REQUIRED ACTION: Gather each line containing the string "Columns" from these entries.

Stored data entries
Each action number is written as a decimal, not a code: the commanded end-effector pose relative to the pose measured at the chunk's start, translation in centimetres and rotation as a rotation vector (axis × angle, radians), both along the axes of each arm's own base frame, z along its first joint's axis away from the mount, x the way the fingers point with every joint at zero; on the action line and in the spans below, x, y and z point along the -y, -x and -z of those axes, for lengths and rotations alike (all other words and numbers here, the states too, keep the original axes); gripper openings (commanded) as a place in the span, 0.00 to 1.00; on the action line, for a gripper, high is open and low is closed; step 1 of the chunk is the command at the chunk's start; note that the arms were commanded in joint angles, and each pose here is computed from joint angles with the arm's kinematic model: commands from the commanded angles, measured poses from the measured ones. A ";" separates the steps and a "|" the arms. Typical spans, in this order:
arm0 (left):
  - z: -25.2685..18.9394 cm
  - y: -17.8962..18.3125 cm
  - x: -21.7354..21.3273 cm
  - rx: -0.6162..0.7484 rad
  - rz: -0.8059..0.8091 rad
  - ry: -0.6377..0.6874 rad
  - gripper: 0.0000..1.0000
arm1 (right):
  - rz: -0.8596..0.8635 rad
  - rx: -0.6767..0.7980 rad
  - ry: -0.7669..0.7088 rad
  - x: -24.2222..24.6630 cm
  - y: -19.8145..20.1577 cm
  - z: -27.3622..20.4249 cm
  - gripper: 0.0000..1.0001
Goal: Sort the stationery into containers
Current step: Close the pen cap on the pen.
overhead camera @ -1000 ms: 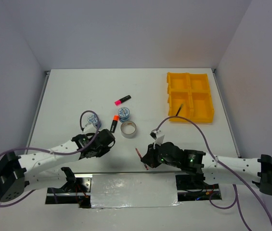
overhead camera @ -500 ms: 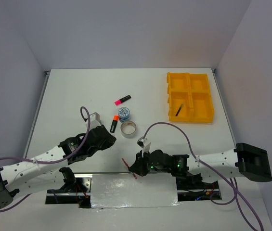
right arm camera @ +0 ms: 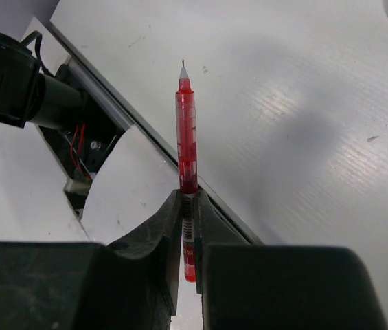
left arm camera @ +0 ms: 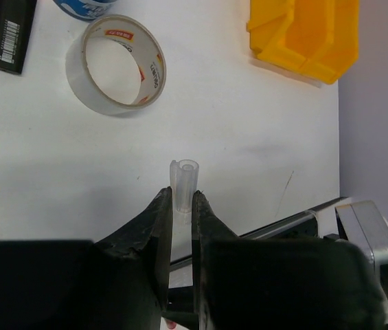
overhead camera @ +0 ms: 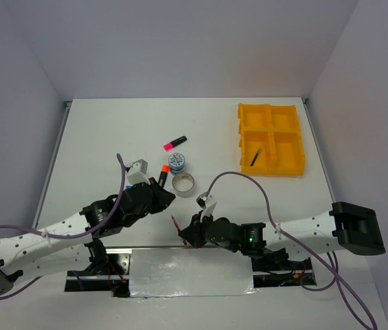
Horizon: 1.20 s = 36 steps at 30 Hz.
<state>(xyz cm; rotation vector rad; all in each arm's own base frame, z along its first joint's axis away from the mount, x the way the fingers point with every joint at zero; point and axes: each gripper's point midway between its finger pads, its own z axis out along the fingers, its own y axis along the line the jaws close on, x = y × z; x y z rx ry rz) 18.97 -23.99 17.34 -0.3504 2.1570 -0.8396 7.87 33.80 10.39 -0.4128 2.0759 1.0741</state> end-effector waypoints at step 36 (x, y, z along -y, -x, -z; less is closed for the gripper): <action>-2.8 0.4 1.7 0.098 0.068 0.095 0.00 | 0.146 0.087 -0.077 2.2 -2.5 -4.5 0.00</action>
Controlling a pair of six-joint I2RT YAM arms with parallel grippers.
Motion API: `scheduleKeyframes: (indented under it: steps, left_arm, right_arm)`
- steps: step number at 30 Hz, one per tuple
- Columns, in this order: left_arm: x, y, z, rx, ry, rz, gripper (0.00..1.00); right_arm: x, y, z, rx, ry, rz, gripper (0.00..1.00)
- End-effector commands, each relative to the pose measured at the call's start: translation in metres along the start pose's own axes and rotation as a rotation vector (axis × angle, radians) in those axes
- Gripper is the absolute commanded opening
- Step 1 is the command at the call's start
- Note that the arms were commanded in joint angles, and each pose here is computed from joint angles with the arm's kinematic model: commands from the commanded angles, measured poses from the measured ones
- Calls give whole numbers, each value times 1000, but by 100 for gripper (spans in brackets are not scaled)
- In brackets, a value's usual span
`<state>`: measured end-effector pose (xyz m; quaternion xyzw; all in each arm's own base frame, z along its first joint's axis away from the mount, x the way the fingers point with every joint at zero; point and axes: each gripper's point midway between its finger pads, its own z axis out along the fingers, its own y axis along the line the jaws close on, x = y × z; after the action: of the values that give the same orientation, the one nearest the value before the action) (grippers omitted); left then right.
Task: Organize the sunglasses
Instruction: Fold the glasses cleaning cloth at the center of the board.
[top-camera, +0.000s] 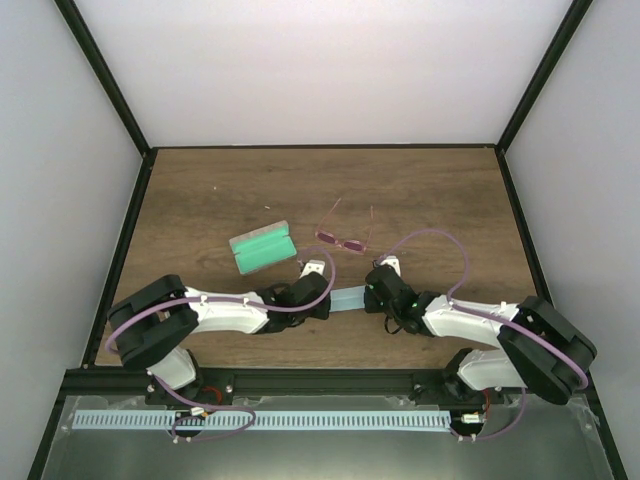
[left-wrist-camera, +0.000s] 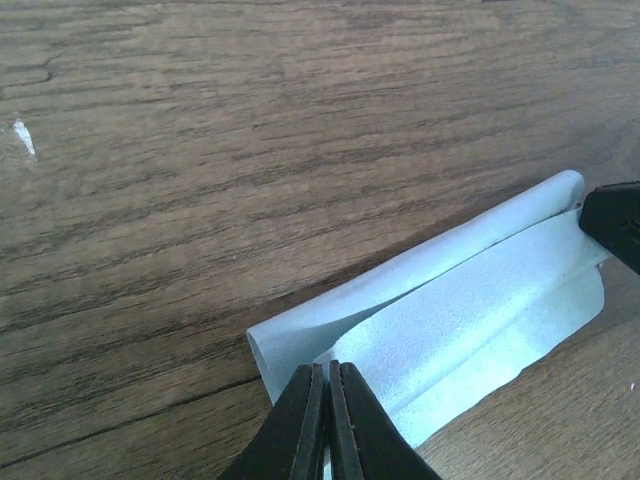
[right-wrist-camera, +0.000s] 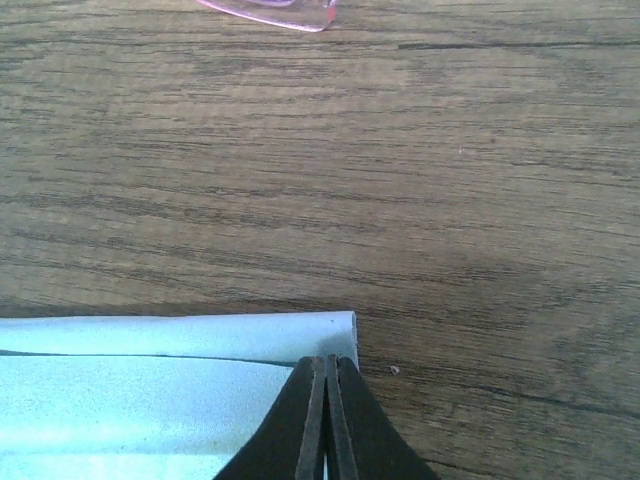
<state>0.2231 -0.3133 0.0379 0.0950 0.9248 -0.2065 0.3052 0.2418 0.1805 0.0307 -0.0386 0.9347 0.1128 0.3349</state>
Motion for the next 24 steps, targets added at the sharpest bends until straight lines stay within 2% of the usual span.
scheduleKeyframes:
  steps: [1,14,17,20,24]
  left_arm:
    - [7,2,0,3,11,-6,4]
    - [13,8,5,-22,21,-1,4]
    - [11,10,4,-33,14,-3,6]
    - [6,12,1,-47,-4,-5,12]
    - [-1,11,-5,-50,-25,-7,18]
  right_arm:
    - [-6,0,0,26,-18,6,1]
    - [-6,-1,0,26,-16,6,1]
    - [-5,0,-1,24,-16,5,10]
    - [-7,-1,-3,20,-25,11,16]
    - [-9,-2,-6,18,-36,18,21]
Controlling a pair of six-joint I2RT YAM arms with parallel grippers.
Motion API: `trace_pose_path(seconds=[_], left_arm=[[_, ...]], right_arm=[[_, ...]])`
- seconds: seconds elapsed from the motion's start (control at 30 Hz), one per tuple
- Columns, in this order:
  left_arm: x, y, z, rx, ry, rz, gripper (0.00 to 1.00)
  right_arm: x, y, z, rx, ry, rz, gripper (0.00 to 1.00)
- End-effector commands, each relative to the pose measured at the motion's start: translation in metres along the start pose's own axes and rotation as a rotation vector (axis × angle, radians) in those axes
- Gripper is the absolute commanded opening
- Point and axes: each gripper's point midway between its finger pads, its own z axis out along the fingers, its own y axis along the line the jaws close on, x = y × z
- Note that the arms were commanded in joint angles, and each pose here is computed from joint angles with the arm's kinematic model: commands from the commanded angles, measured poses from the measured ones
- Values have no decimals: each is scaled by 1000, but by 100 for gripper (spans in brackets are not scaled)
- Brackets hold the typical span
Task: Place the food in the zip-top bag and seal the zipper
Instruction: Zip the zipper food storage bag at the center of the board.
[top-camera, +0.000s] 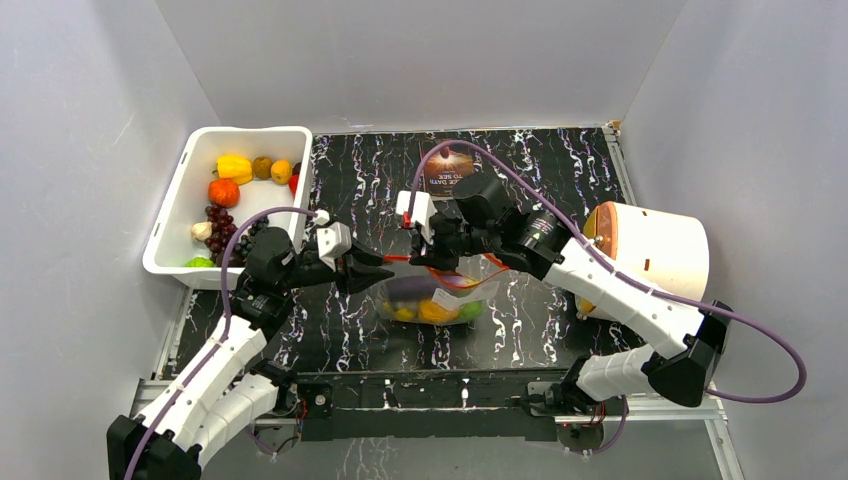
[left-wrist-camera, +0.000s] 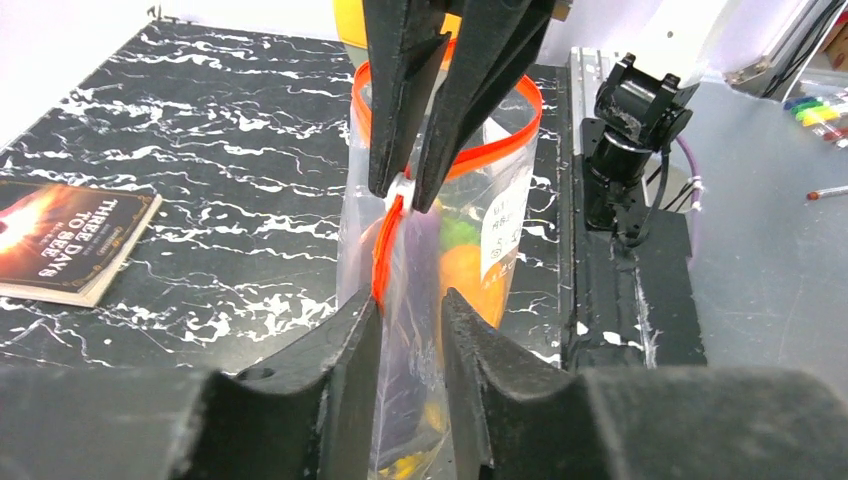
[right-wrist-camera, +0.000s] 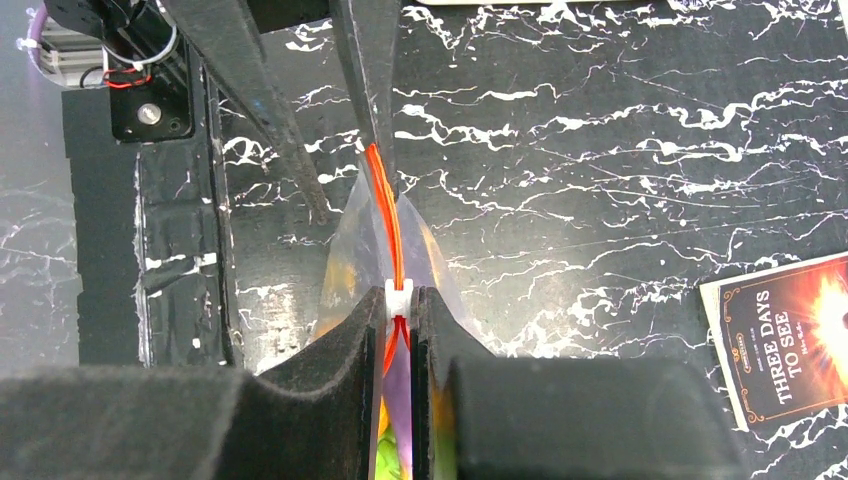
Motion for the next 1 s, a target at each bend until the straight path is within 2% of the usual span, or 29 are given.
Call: trace_pose_path(seconds=[0.0, 0.2, 0.3, 0.73, 0.97], left_arm=[[-18, -8, -1, 30, -71, 68, 31], [-17, -6, 1, 39, -56, 53, 44], [-17, -5, 2, 49, -54, 55, 45], [-30, -7, 3, 62, -87, 92, 32], [-30, -9, 4, 86, -93, 83, 22]], right_arm=[[-29, -1, -11, 3, -114, -13, 0], [-36, 3, -6, -33, -144, -12, 0], [-37, 4, -5, -45, -150, -12, 0], [-32, 9, -5, -62, -147, -10, 0], [-29, 10, -3, -70, -138, -5, 0]])
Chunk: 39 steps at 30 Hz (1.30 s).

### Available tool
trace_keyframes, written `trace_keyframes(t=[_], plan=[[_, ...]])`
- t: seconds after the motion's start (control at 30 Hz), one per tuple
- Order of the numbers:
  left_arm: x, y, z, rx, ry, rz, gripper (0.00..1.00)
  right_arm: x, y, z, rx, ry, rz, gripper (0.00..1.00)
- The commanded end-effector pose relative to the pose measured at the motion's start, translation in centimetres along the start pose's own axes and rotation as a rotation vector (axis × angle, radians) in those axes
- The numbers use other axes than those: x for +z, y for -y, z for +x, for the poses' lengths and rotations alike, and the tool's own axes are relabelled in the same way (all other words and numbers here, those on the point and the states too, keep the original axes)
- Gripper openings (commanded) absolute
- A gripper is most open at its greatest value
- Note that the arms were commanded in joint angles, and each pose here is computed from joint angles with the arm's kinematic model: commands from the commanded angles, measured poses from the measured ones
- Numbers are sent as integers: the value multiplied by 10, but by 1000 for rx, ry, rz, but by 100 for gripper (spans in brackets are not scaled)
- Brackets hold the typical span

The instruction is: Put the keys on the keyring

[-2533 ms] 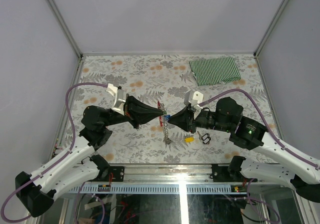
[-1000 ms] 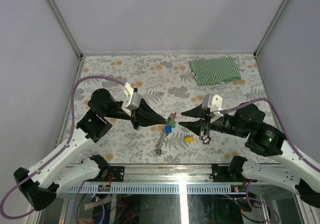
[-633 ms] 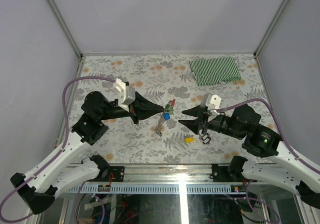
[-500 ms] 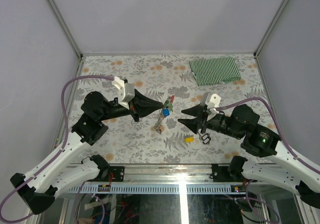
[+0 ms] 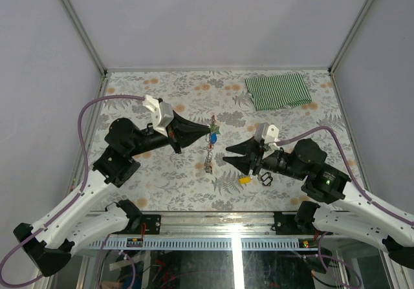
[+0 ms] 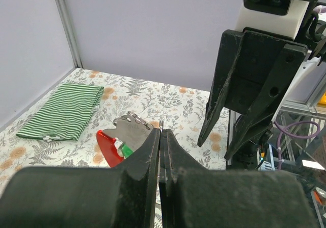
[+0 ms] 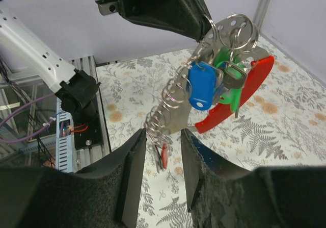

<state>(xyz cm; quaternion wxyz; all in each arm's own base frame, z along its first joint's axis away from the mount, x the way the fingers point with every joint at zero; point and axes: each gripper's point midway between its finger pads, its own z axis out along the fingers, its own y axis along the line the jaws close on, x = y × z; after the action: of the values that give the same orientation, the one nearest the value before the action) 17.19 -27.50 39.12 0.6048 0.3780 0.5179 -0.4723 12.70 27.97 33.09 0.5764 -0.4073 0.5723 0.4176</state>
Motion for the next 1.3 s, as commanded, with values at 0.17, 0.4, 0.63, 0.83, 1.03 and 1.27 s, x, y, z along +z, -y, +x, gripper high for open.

YOUR SOLUTION:
- Columns, in this order: left_arm: x, y, z, rx, ry, rz, gripper (0.00..1.00); right_arm: x, y, z, rx, ry, rz, gripper (0.00..1.00)
- Columns, in this order:

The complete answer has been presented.